══ Task material

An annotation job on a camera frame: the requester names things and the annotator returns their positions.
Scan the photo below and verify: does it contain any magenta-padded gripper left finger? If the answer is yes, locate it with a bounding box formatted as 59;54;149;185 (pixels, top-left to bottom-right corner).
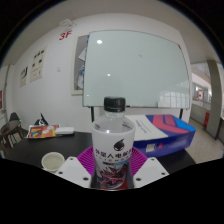
54;145;96;188

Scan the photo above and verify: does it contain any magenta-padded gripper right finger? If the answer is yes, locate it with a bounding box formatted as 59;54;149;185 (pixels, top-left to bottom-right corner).
129;147;170;188

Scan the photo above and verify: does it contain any clear bottle with white label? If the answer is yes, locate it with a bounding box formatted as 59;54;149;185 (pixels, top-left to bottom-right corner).
91;96;137;191

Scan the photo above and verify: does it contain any blue and white cardboard box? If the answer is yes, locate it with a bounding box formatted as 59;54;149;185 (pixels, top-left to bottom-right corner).
124;114;197;158

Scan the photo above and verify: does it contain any small white flat device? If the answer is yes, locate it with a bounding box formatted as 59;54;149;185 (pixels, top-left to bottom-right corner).
54;126;75;136

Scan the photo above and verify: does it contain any colourful flat book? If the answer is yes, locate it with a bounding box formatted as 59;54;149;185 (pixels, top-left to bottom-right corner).
26;124;61;139

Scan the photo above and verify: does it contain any red fire extinguisher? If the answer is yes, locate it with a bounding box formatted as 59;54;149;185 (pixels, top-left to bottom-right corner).
203;111;211;128

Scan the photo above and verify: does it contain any dark wooden chair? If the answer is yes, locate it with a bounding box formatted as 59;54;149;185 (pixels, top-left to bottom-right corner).
0;112;24;149

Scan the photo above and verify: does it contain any grey notice board with papers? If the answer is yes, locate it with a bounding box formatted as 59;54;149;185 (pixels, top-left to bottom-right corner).
70;34;90;96

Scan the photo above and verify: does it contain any large whiteboard on stand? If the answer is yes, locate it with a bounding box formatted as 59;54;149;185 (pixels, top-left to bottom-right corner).
82;29;191;123

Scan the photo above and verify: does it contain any white mug with yellow handle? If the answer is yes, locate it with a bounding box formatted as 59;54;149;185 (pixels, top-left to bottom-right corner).
40;151;66;174

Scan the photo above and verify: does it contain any small white wall poster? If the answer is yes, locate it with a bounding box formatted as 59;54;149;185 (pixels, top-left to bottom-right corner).
19;65;30;88

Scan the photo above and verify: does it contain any large white wall poster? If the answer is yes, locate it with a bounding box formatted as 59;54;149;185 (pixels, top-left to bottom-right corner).
29;48;47;83

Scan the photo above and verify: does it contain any white wall-mounted fixture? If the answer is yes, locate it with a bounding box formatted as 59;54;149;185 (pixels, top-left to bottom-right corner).
59;18;78;28

════

[Prompt] Pictures stay out; the entries above are to be output exactly as given.

[The completed task]
An annotation job on a camera frame: the requester names things and the annotator returns their positions.
Scan the photo below and verify: does it contain any magenta-padded gripper left finger? If the answer is yes, locate it with a bounding box formatted as 59;54;149;185 (pixels, top-left to bottom-right corner).
54;145;96;188

Scan the photo above and verify: does it contain any magenta-padded gripper right finger? If the answer is yes, locate it with a bounding box formatted as 59;54;149;185 (pixels, top-left to bottom-right corner).
129;147;170;188

Scan the photo above and verify: does it contain any clear bottle with white label? If the answer is yes, locate it with a bounding box formatted as 59;54;149;185 (pixels, top-left to bottom-right corner).
91;96;137;191

Scan the photo above and verify: does it contain any blue and white cardboard box? If the answer is yes, locate it with a bounding box formatted as 59;54;149;185 (pixels, top-left to bottom-right corner).
124;114;197;158

Scan the photo above and verify: does it contain any small white flat device? If the answer is yes, locate it with a bounding box formatted as 59;54;149;185 (pixels, top-left to bottom-right corner).
54;126;75;136

Scan the photo above and verify: does it contain any colourful flat book? If the answer is yes, locate it with a bounding box formatted as 59;54;149;185 (pixels, top-left to bottom-right corner).
26;124;61;139

Scan the photo above and verify: does it contain any red fire extinguisher? If the answer is yes, locate it with a bounding box formatted as 59;54;149;185 (pixels, top-left to bottom-right corner).
203;111;211;128

Scan the photo above and verify: does it contain any dark wooden chair? If the answer is yes, locate it with a bounding box formatted as 59;54;149;185 (pixels, top-left to bottom-right corner).
0;112;24;149

Scan the photo above and verify: does it contain any grey notice board with papers? If the answer is yes, locate it with a bounding box formatted as 59;54;149;185 (pixels, top-left to bottom-right corner).
70;34;90;96

Scan the photo above and verify: does it contain any large whiteboard on stand? If the answer is yes, locate it with a bounding box formatted as 59;54;149;185 (pixels, top-left to bottom-right corner).
82;29;191;123

Scan the photo above and verify: does it contain any white mug with yellow handle? If the answer is yes, locate it with a bounding box formatted as 59;54;149;185 (pixels, top-left to bottom-right corner).
40;151;66;174

Scan the photo above and verify: does it contain any small white wall poster? If the answer is yes, locate it with a bounding box formatted as 59;54;149;185 (pixels, top-left to bottom-right corner).
19;65;30;88

Scan the photo above and verify: does it contain any large white wall poster? If the answer is yes, locate it with a bounding box formatted as 59;54;149;185 (pixels, top-left to bottom-right corner).
29;48;47;83

Scan the photo above and verify: does it contain any white wall-mounted fixture? If the answer is yes, locate it with a bounding box formatted as 59;54;149;185 (pixels, top-left to bottom-right corner).
59;18;78;28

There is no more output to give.